[Stored records]

********

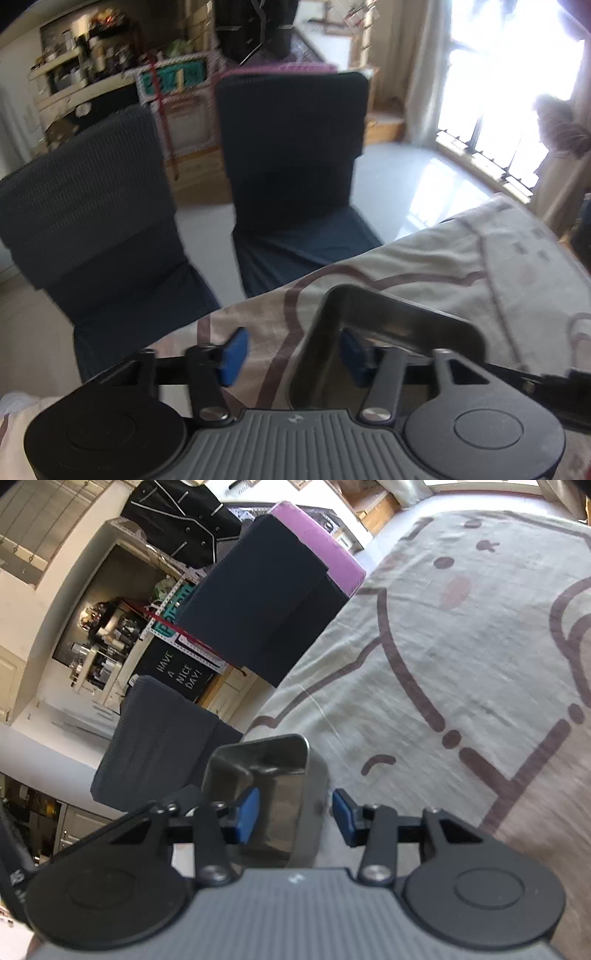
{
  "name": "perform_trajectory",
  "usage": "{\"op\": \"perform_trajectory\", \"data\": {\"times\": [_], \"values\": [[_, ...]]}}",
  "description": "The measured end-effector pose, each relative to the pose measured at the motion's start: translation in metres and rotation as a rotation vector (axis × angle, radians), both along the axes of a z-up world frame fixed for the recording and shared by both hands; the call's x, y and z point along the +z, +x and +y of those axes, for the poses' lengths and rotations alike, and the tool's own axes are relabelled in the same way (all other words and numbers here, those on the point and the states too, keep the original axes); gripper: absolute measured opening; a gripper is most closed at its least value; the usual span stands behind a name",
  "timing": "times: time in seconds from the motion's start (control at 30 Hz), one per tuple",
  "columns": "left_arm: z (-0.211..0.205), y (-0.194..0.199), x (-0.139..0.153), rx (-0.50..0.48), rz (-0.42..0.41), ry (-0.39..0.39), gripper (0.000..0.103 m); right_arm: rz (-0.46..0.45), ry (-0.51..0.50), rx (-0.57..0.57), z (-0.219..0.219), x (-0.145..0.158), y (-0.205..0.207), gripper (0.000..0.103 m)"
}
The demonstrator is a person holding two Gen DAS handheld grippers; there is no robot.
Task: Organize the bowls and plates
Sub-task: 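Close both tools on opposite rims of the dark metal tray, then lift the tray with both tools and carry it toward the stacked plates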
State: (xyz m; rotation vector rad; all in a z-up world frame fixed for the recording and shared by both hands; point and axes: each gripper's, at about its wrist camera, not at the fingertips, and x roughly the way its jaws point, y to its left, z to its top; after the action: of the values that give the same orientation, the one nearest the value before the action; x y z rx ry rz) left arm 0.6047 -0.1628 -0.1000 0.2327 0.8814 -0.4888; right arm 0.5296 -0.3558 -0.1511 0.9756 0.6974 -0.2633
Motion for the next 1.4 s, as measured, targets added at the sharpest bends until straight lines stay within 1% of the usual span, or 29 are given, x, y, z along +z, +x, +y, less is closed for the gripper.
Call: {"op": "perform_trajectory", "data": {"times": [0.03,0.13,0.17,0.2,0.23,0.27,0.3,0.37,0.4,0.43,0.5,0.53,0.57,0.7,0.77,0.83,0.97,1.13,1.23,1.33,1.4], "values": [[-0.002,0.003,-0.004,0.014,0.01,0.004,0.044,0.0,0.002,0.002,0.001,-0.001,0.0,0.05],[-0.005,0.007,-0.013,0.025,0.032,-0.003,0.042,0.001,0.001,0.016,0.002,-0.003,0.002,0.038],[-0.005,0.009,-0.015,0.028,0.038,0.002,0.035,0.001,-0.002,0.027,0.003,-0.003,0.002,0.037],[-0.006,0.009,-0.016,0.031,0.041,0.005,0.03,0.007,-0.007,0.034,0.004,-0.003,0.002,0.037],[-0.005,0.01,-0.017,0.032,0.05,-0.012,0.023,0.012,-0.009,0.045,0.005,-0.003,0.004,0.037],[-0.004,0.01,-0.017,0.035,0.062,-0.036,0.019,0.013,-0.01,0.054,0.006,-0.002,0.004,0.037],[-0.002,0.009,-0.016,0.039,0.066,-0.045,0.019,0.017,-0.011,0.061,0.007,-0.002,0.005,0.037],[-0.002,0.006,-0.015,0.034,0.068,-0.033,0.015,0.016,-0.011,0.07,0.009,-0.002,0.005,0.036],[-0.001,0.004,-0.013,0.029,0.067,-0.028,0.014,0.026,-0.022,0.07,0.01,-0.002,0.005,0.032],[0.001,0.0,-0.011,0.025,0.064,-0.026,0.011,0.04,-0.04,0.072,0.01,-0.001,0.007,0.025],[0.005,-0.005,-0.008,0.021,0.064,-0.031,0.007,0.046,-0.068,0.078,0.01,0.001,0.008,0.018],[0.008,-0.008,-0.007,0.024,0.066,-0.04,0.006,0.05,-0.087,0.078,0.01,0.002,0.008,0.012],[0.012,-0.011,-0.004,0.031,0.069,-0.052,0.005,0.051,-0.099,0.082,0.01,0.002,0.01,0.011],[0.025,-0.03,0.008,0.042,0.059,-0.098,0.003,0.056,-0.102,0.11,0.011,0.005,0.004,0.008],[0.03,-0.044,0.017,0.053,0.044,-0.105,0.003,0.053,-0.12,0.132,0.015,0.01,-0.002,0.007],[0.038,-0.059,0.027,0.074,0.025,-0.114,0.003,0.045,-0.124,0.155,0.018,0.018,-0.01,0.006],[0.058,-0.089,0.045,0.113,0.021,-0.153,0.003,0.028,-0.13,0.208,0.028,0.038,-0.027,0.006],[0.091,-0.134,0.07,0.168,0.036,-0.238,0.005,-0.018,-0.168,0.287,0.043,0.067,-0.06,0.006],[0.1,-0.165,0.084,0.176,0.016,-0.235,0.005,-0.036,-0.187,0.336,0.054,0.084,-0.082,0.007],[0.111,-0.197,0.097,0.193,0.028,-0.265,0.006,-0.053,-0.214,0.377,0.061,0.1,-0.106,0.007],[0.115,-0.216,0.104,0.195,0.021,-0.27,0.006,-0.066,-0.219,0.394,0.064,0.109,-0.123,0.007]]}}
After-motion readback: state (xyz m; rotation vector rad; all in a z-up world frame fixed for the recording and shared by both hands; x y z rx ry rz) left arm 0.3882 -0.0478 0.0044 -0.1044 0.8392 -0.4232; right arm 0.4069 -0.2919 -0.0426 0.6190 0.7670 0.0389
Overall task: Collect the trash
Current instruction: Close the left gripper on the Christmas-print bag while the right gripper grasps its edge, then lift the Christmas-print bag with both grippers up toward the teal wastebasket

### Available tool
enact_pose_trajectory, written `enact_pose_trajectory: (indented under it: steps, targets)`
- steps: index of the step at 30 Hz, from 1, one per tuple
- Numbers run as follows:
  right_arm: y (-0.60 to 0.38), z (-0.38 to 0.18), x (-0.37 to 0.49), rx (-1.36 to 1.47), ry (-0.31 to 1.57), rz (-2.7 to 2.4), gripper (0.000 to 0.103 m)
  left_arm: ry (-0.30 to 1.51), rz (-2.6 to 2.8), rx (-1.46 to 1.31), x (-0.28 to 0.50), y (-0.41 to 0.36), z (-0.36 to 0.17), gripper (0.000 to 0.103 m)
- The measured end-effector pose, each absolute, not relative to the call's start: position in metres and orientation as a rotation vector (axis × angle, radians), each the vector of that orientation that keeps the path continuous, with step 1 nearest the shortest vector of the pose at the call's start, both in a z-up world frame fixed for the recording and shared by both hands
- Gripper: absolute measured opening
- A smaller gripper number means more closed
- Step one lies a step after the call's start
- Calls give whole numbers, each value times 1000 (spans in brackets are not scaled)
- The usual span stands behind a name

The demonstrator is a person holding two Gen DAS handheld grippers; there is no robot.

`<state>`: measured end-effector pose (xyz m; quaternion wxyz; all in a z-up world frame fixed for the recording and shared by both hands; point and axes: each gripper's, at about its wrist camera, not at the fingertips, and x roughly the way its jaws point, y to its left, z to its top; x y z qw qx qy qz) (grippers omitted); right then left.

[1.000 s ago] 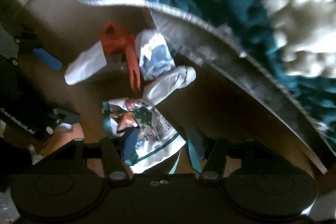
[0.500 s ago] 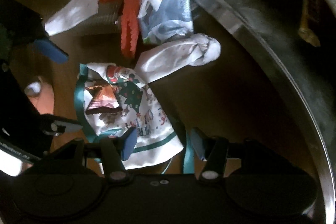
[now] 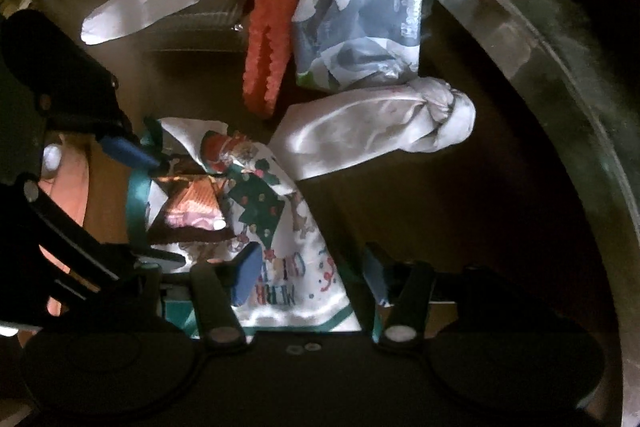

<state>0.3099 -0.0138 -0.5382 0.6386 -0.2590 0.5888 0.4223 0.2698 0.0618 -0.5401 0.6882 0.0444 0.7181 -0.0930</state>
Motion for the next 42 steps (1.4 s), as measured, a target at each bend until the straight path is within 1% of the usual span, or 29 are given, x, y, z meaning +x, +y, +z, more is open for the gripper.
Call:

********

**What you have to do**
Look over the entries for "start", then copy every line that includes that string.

**Completed task**
  "description": "The measured end-effector pose, each relative to the pose measured at the motion's start: translation in metres and rotation as a rotation vector (axis × angle, radians), both along the axes of a z-up world frame fixed for the recording and shared by both hands; the call's x, y and z point along the +z, +x and +y of those axes, for the poses' lengths and rotations alike, and the tool's own axes are relabelled in the same way (all other words and numbers here, those on the point and the states too, keep the original axes); gripper: absolute measured opening; a gripper is most closed at its least value; the usual span stands behind a name",
  "timing": "times: time in seconds from the motion's start (control at 30 Hz), one per tuple",
- The measured end-effector pose, each absolute, not relative to the call's start: position in metres and orientation as a rotation vector (axis × angle, radians), each the vector of that orientation that keeps the path continuous, with step 1 nearest the shortest vector of the pose at the call's start, both in a z-up world frame fixed for the recording and shared by both hands
- Step one lies a step after the call's start

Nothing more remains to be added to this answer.